=== Section Start ===

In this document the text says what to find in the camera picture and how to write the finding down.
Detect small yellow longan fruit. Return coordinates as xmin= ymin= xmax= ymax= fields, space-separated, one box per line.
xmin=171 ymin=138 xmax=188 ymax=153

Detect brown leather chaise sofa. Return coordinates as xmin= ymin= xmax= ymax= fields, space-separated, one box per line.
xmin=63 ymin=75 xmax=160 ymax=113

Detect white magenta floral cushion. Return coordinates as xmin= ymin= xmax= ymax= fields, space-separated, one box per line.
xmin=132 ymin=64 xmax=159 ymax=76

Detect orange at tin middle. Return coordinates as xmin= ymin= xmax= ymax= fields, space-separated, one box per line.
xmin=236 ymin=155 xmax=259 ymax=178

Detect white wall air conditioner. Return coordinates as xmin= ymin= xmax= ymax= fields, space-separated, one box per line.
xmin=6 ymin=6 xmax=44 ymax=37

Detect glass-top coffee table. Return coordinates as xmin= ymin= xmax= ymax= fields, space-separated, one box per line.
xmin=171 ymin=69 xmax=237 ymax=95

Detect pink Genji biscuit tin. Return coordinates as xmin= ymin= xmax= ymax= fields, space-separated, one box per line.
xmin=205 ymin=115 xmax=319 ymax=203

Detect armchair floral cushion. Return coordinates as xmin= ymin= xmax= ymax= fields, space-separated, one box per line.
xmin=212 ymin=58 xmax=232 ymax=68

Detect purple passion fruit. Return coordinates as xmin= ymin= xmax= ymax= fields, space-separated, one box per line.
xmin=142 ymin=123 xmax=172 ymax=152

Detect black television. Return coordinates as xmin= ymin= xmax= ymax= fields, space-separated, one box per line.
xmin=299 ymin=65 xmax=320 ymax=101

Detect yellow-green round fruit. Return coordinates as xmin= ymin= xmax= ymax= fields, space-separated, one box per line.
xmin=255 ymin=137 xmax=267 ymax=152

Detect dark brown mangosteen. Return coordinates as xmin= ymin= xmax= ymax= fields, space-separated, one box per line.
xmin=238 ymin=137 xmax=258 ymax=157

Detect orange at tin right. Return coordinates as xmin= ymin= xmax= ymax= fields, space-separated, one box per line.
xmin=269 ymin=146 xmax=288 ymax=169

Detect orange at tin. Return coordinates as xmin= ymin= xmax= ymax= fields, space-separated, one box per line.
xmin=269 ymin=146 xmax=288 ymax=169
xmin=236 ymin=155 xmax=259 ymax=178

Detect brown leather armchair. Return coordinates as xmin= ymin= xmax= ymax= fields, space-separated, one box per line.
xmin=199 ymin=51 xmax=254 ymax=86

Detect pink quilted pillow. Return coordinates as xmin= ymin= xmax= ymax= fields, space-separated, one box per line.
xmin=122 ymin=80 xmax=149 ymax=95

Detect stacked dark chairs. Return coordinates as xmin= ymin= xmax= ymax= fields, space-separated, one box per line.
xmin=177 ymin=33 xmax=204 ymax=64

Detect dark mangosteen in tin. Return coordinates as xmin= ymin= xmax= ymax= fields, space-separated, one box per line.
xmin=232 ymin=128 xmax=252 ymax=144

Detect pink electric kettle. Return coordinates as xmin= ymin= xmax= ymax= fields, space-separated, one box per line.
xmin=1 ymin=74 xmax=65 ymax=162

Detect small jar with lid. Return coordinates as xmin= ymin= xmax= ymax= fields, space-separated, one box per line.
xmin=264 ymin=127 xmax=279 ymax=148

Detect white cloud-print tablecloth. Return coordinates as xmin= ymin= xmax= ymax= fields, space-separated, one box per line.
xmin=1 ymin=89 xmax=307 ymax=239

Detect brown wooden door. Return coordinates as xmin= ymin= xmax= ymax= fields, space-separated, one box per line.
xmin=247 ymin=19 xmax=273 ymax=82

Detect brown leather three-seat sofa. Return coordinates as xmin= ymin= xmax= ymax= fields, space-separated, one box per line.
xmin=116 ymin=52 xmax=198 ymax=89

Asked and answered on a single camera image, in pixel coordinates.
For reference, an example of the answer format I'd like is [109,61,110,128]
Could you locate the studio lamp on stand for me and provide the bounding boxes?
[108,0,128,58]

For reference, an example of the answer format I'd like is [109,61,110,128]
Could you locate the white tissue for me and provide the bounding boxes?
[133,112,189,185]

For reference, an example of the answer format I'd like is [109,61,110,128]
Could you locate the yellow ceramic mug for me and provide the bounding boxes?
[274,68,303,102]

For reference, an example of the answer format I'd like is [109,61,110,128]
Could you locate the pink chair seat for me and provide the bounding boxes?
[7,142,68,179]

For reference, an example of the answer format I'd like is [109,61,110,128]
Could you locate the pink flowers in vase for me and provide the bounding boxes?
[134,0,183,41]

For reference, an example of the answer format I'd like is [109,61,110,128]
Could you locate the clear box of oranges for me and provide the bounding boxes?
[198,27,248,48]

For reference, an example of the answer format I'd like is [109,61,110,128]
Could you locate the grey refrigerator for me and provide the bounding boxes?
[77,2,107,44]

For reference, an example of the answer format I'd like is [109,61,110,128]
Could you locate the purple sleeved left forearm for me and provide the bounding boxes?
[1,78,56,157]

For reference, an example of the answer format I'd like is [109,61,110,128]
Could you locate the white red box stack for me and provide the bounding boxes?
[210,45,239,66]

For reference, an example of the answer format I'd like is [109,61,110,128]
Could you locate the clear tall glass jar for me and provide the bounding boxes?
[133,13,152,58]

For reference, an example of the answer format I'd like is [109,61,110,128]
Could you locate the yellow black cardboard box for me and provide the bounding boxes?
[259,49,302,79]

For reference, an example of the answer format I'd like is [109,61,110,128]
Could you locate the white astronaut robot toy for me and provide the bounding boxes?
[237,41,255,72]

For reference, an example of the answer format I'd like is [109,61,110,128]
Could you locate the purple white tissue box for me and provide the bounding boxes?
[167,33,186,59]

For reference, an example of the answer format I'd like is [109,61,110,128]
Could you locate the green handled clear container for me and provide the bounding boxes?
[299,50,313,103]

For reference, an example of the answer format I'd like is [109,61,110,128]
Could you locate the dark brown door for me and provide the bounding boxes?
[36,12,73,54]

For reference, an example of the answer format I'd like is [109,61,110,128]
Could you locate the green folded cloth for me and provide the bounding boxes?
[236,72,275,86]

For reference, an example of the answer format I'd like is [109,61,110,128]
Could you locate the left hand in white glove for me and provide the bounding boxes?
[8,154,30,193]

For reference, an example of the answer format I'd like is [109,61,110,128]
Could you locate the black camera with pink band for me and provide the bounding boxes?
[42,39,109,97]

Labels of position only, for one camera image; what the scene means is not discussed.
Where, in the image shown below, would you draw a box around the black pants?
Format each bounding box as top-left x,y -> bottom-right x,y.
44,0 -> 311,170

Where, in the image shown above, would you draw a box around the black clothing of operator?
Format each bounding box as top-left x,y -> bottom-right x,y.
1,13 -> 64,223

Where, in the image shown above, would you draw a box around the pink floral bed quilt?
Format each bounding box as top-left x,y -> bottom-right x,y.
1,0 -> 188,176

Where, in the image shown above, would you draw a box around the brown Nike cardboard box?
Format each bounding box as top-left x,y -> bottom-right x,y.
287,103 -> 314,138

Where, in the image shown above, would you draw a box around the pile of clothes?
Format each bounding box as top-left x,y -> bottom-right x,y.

=== Section End ===

#### BRIEF
Transcribe the entire listing above exactly.

#### SOLUTION TO THE PROBLEM
In this document the text says what to find in the camera picture and how to write the finding down.
Detect small yellow longan fruit. Return coordinates as xmin= ymin= xmax= ymax= fields, space-separated, one box per line.
xmin=171 ymin=138 xmax=188 ymax=153

Detect brown leather chaise sofa. Return coordinates as xmin= ymin= xmax= ymax= fields, space-separated, one box per line.
xmin=63 ymin=75 xmax=160 ymax=113

Detect white magenta floral cushion. Return coordinates as xmin= ymin= xmax= ymax= fields, space-separated, one box per line.
xmin=132 ymin=64 xmax=159 ymax=76

Detect orange at tin middle. Return coordinates as xmin= ymin= xmax= ymax= fields, space-separated, one box per line.
xmin=236 ymin=155 xmax=259 ymax=178

Detect white wall air conditioner. Return coordinates as xmin= ymin= xmax= ymax= fields, space-separated, one box per line.
xmin=6 ymin=6 xmax=44 ymax=37

Detect glass-top coffee table. Return coordinates as xmin= ymin= xmax= ymax= fields, space-separated, one box per line.
xmin=171 ymin=69 xmax=237 ymax=95

Detect pink Genji biscuit tin. Return coordinates as xmin= ymin= xmax= ymax= fields, space-separated, one box per line.
xmin=205 ymin=115 xmax=319 ymax=203

Detect armchair floral cushion. Return coordinates as xmin= ymin= xmax= ymax= fields, space-separated, one box per line.
xmin=212 ymin=58 xmax=232 ymax=68

Detect purple passion fruit. Return coordinates as xmin= ymin= xmax= ymax= fields, space-separated, one box per line.
xmin=142 ymin=123 xmax=172 ymax=152

Detect black television. Return coordinates as xmin= ymin= xmax= ymax= fields, space-separated, one box per line.
xmin=299 ymin=65 xmax=320 ymax=101

Detect yellow-green round fruit. Return coordinates as xmin= ymin= xmax= ymax= fields, space-separated, one box per line.
xmin=255 ymin=137 xmax=267 ymax=152

Detect dark brown mangosteen. Return coordinates as xmin= ymin= xmax= ymax= fields, space-separated, one box per line.
xmin=238 ymin=137 xmax=258 ymax=157

Detect orange at tin right. Return coordinates as xmin= ymin= xmax= ymax= fields, space-separated, one box per line.
xmin=269 ymin=146 xmax=288 ymax=169

Detect orange at tin. Return coordinates as xmin= ymin= xmax= ymax= fields, space-separated, one box per line.
xmin=269 ymin=146 xmax=288 ymax=169
xmin=236 ymin=155 xmax=259 ymax=178

Detect brown leather armchair. Return coordinates as xmin= ymin= xmax= ymax= fields, space-separated, one box per line.
xmin=199 ymin=51 xmax=254 ymax=86

Detect pink quilted pillow. Return coordinates as xmin= ymin= xmax= ymax= fields, space-separated, one box per line.
xmin=122 ymin=80 xmax=149 ymax=95

Detect stacked dark chairs. Return coordinates as xmin= ymin= xmax= ymax= fields, space-separated, one box per line.
xmin=177 ymin=33 xmax=204 ymax=64

Detect dark mangosteen in tin. Return coordinates as xmin= ymin= xmax= ymax= fields, space-separated, one box per line.
xmin=232 ymin=128 xmax=252 ymax=144

Detect pink electric kettle. Return coordinates as xmin= ymin= xmax= ymax= fields, space-separated, one box per line.
xmin=1 ymin=74 xmax=65 ymax=162

Detect small jar with lid. Return coordinates as xmin= ymin= xmax= ymax= fields, space-separated, one box per line.
xmin=264 ymin=127 xmax=279 ymax=148

Detect white cloud-print tablecloth. Return coordinates as xmin= ymin= xmax= ymax= fields, space-separated, one box per line.
xmin=1 ymin=89 xmax=307 ymax=239

Detect brown wooden door. Return coordinates as xmin= ymin= xmax= ymax= fields, space-separated, one box per line.
xmin=247 ymin=19 xmax=273 ymax=82

Detect brown leather three-seat sofa. Return coordinates as xmin= ymin= xmax= ymax= fields, space-separated, one box per line.
xmin=116 ymin=52 xmax=198 ymax=89

Asked and answered on a single camera image, in pixel coordinates.
For reference, an example of the answer format I'd like is [109,61,110,128]
Could you locate the studio lamp on stand for me and provide the bounding boxes?
[108,0,128,58]

For reference, an example of the answer format I'd like is [109,61,110,128]
Could you locate the white tissue for me and provide the bounding boxes?
[133,112,189,185]

For reference, an example of the answer format I'd like is [109,61,110,128]
Could you locate the yellow ceramic mug for me and provide the bounding boxes?
[274,68,303,102]

For reference, an example of the answer format I'd like is [109,61,110,128]
Could you locate the pink chair seat for me and provide the bounding boxes?
[7,142,68,179]

For reference, an example of the answer format I'd like is [109,61,110,128]
Could you locate the pink flowers in vase for me and provide the bounding boxes?
[134,0,183,41]

For reference, an example of the answer format I'd like is [109,61,110,128]
Could you locate the clear box of oranges for me and provide the bounding boxes?
[198,27,248,48]

For reference, an example of the answer format I'd like is [109,61,110,128]
Could you locate the grey refrigerator for me and provide the bounding boxes?
[77,2,107,44]

For reference, an example of the answer format I'd like is [109,61,110,128]
Could you locate the purple sleeved left forearm for me and provide the bounding boxes?
[1,78,56,157]

For reference, an example of the answer format I'd like is [109,61,110,128]
Could you locate the white red box stack for me and provide the bounding boxes?
[210,45,239,66]

For reference, an example of the answer format I'd like is [109,61,110,128]
Could you locate the clear tall glass jar for me and provide the bounding boxes?
[133,13,152,58]

For reference, an example of the answer format I'd like is [109,61,110,128]
Could you locate the yellow black cardboard box for me and provide the bounding boxes?
[259,49,302,79]

For reference, an example of the answer format I'd like is [109,61,110,128]
Could you locate the white astronaut robot toy for me and provide the bounding boxes?
[237,41,255,72]

For reference, an example of the answer format I'd like is [109,61,110,128]
Could you locate the purple white tissue box for me and provide the bounding boxes?
[167,33,186,59]

For reference, an example of the answer format I'd like is [109,61,110,128]
Could you locate the green handled clear container for me and provide the bounding boxes?
[299,50,313,103]

For reference, an example of the answer format I'd like is [109,61,110,128]
Could you locate the dark brown door for me and provide the bounding boxes?
[36,12,73,54]

For reference, an example of the answer format I'd like is [109,61,110,128]
Could you locate the green folded cloth for me and provide the bounding boxes?
[236,72,275,86]

For reference, an example of the answer format I'd like is [109,61,110,128]
Could you locate the left hand in white glove for me and provide the bounding boxes?
[8,154,30,193]

For reference, an example of the answer format I'd like is [109,61,110,128]
Could you locate the black camera with pink band for me and provide the bounding boxes?
[42,39,109,97]

Labels of position only, for one camera image; what the scene means is not discussed.
Where, in the image shown below, would you draw a box around the black pants?
Format each bounding box as top-left x,y -> bottom-right x,y.
44,0 -> 311,170

Where, in the image shown above, would you draw a box around the black clothing of operator?
Format each bounding box as top-left x,y -> bottom-right x,y.
1,13 -> 64,223

Where, in the image shown above, would you draw a box around the pink floral bed quilt?
Format each bounding box as top-left x,y -> bottom-right x,y.
1,0 -> 188,176

Where, in the image shown above, would you draw a box around the brown Nike cardboard box?
Format each bounding box as top-left x,y -> bottom-right x,y.
287,103 -> 314,138

Where, in the image shown above, would you draw a box around the pile of clothes?
Format each bounding box as top-left x,y -> bottom-right x,y.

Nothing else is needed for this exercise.